Petitioners have cited no precedent nor has the court located any case which would dictate a contrary result. Petitioners rely almost exclusively on the United States Supreme Court’s decision in Brookhart v. Janis, 384 U.S. 1, 86 S.Ct. 1245, 16 L.Ed.2d 314 (1966), in which it was held that an accused’s right to plead not guilty and to have a trial complete with confrontation and cross examination of adversary witnesses could not be waived by counsel without defendant’s consent. Although petitioners have feebly attempted to apply the Brook-hart holding to the facts of their case, it is clear that the Supreme Court’s opinion is wholly inapposite. Unlike the petitioner in Brookhart, Burke and Emerson did not in any way object to the stipulated procedure nor indicate that they misunderstood its operation. Consequently, their attempt to rely on the Brookhart holding must fail.
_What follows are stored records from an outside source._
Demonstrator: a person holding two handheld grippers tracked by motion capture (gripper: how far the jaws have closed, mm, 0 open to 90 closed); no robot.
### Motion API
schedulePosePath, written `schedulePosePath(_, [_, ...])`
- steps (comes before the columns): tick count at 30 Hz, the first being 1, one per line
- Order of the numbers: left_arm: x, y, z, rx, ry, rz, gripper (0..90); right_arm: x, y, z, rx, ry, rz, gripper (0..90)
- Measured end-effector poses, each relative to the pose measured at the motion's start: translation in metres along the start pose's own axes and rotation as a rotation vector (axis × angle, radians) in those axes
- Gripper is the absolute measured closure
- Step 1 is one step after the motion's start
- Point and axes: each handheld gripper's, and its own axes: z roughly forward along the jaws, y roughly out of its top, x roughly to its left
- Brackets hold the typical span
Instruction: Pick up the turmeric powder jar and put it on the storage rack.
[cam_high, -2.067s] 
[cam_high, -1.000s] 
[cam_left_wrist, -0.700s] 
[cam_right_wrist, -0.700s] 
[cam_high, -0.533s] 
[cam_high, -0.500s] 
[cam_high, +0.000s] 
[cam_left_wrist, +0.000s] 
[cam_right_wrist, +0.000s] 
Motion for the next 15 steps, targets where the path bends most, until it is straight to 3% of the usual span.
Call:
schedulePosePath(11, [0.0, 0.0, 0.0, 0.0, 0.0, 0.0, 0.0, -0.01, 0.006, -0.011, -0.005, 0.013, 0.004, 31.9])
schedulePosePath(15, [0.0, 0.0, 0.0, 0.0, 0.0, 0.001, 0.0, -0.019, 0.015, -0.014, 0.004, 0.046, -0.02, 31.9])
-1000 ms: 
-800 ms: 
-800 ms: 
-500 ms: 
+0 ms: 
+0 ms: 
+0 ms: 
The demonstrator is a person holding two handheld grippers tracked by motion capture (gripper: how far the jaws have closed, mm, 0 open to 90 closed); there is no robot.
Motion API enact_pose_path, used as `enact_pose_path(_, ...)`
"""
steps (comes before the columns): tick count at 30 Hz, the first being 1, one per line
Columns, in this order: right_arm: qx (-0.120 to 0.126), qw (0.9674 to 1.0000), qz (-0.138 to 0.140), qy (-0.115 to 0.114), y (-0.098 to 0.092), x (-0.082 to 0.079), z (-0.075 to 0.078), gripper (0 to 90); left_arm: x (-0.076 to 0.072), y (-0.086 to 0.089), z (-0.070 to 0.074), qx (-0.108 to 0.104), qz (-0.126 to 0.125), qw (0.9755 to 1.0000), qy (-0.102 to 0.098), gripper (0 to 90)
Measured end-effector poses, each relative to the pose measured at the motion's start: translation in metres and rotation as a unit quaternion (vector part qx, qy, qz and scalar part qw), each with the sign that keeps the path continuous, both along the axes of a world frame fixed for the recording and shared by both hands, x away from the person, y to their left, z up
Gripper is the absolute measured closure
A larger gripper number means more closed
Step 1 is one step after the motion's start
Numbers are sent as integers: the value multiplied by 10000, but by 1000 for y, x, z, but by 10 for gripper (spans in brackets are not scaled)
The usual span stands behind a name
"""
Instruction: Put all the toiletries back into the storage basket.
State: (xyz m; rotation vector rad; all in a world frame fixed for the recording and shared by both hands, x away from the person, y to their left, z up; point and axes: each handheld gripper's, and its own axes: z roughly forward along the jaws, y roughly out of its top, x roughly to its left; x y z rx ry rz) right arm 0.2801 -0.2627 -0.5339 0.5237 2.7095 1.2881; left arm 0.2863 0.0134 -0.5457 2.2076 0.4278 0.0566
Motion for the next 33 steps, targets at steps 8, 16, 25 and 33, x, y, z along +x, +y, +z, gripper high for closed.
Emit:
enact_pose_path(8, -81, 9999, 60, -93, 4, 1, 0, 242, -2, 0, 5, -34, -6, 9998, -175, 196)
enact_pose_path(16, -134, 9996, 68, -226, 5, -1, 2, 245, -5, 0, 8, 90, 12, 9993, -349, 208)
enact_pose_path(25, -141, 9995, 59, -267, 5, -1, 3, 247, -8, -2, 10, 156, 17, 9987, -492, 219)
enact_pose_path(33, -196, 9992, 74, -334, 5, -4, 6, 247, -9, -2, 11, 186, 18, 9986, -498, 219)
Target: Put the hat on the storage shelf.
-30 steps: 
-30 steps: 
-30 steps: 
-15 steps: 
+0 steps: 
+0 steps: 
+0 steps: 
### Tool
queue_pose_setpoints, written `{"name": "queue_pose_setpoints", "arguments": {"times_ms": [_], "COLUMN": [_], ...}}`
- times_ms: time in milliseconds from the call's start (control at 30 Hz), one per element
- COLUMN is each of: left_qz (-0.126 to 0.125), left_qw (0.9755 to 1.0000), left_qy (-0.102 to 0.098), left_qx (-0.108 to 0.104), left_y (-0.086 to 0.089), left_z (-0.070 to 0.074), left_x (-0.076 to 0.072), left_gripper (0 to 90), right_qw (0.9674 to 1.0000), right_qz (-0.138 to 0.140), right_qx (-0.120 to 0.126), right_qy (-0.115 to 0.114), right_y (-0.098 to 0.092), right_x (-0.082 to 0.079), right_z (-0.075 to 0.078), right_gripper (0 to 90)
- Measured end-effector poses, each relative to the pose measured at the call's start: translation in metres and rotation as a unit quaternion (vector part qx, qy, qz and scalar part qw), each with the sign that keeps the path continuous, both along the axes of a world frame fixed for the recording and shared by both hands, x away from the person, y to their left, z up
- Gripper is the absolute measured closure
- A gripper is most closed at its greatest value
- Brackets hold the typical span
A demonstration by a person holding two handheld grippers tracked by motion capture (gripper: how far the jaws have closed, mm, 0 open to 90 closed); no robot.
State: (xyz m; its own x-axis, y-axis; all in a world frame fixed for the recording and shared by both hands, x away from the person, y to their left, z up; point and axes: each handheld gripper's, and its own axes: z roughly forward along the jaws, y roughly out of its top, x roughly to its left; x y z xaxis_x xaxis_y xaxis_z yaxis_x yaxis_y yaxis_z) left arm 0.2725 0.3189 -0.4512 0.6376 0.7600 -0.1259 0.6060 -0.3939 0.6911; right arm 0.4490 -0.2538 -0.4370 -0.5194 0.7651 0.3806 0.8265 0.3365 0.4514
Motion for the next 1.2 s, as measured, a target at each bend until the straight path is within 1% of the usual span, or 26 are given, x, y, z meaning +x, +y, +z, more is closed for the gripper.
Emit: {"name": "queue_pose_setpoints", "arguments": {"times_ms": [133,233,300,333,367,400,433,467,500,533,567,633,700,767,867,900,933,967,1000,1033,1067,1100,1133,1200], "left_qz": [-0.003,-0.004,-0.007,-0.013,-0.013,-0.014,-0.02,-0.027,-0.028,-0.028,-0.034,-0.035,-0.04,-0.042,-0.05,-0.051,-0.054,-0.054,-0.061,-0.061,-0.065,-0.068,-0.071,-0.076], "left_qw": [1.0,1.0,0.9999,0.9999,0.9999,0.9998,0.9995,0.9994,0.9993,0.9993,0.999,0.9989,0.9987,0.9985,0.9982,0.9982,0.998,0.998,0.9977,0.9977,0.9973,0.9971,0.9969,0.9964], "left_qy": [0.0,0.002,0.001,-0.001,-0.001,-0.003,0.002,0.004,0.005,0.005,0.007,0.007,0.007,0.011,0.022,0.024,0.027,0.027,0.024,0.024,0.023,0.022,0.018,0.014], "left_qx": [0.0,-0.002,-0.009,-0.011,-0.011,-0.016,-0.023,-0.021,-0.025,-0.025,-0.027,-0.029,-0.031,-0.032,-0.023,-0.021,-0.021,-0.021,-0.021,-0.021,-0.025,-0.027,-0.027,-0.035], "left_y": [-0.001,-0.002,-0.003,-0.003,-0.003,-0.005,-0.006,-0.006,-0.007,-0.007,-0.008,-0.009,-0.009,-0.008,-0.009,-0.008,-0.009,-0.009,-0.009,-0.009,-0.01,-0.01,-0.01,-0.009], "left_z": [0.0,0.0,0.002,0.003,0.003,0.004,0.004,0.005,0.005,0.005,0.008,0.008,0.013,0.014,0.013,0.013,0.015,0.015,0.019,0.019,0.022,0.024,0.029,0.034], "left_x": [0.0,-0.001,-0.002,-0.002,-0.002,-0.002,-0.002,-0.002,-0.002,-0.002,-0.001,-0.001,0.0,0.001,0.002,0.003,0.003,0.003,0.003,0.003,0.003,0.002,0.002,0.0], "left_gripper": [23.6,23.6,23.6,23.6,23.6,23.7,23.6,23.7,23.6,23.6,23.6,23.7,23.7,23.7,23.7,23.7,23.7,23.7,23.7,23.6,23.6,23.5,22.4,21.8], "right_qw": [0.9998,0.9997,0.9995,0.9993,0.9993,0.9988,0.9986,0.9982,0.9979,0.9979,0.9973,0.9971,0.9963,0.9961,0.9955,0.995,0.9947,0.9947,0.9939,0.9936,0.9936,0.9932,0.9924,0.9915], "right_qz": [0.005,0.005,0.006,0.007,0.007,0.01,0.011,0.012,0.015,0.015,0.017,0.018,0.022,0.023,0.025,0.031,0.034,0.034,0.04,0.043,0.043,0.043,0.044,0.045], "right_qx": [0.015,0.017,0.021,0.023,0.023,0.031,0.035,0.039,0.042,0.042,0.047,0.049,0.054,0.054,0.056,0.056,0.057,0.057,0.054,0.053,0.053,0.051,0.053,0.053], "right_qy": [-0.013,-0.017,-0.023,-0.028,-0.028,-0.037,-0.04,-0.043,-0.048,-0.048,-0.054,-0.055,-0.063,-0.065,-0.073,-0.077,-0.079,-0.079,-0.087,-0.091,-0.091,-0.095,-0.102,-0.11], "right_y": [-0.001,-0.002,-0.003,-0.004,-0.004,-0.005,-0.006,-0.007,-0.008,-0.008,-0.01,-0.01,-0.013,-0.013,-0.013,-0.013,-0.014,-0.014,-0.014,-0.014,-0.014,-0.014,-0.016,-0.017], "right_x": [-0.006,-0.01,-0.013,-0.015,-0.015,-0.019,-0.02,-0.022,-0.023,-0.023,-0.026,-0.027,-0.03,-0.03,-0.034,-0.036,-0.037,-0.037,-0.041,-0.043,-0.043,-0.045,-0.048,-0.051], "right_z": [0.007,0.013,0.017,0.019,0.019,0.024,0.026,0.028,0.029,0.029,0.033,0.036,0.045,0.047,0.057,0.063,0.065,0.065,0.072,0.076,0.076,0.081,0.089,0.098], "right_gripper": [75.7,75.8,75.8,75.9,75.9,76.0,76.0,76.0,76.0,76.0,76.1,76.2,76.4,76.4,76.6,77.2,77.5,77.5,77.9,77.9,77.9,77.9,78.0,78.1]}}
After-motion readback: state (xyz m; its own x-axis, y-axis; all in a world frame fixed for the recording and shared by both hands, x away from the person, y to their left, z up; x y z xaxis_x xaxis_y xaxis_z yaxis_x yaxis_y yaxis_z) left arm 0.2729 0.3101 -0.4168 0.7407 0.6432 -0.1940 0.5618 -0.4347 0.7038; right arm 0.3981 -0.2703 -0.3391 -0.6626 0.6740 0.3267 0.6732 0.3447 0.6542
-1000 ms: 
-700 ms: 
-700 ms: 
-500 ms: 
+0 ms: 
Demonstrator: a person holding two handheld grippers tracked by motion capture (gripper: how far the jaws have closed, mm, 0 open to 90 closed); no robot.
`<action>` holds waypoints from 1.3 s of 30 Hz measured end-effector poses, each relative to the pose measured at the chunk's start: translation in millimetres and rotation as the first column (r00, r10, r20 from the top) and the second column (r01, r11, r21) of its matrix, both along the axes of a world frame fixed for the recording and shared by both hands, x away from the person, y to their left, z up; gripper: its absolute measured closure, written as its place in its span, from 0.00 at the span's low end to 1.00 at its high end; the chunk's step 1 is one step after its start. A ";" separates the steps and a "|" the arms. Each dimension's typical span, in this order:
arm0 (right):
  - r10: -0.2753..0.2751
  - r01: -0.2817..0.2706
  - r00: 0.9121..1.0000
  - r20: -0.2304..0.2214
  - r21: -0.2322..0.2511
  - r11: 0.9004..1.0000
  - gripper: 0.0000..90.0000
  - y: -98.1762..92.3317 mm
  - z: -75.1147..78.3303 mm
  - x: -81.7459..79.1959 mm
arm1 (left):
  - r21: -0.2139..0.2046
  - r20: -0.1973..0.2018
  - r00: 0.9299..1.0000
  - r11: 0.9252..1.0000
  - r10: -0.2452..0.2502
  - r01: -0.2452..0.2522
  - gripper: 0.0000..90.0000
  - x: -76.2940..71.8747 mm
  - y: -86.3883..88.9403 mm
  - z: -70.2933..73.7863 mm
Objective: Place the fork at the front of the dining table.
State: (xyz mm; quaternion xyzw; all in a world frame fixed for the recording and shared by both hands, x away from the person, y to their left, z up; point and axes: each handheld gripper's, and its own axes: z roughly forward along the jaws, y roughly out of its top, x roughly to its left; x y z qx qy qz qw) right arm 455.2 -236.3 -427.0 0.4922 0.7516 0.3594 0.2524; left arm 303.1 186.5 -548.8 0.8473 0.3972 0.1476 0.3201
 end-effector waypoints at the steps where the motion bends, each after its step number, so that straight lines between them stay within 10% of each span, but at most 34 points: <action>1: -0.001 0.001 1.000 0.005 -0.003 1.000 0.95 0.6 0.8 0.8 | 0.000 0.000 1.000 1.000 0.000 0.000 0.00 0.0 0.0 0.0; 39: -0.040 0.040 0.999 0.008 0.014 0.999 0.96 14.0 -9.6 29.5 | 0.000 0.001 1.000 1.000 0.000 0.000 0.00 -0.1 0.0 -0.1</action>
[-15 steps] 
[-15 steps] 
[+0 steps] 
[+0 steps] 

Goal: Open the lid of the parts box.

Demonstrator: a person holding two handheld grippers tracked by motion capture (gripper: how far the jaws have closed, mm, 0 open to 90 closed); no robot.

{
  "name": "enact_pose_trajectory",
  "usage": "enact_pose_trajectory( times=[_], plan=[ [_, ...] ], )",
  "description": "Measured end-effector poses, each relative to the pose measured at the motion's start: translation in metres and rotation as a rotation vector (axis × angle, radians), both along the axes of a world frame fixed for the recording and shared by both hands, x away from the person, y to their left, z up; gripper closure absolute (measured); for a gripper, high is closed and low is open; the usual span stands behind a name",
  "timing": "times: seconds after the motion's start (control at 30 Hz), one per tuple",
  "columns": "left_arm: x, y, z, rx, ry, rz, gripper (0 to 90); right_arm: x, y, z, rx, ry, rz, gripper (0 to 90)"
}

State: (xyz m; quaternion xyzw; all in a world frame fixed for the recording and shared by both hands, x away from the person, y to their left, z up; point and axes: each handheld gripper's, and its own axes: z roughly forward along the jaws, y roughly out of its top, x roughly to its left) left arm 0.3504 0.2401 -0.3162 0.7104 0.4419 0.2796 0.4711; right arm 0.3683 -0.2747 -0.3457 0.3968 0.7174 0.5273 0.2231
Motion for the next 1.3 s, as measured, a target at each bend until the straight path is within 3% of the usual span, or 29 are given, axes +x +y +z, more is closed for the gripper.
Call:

The court acknowledges the fact that there may be some cases where a fact stipulation might be so conclusive as to an accused’s guilt of the crime charged, that it would “in effect” amount to a plea of guilty and, without the appropriate admonitions, require a finding that a defendant’s due process rights had been violated. For example, in the recent case of Cox v. Hutto, 589 F.2d 394 (8th Cir. 1979), the court found that a defendant’s conviction as a habitual offender, based on a stipulation of four prior convictions made by counsel without defendant’s consent, “was the functional equivalent of a guilty plea and [thus that] the state trial court was required to question [defendant] to determine whether he knowingly and voluntarily agreed to the stipulation.” Id. at 396. The court explained that, because of the automatic nature of the habitual criminal offense, the stipulation, like a plea of guilty, left nothing to be done at trial but the giving of judgment and the determination of the punishment. Id., quoting Boykin v. Alabama, 395 U.S. 238, 89 S.Ct. 1709, 23 L.Ed.2d 274 (1969). The distinction between the situation in Cox and petitioners’ case is obvious. Petitioners’ stipulation to certain facts in the trial court did not render meaningless further advocacy and argument, nor, as the court has demonstrated, were petitioners’ attempts to contest various issues in fact thwarted. The proceeding, despite the stipulations, retained its adversary character, albeit in somewhat abbreviated form.

For the foregoing reasons, the Petition for a Writ of Habeas Corpus is denied.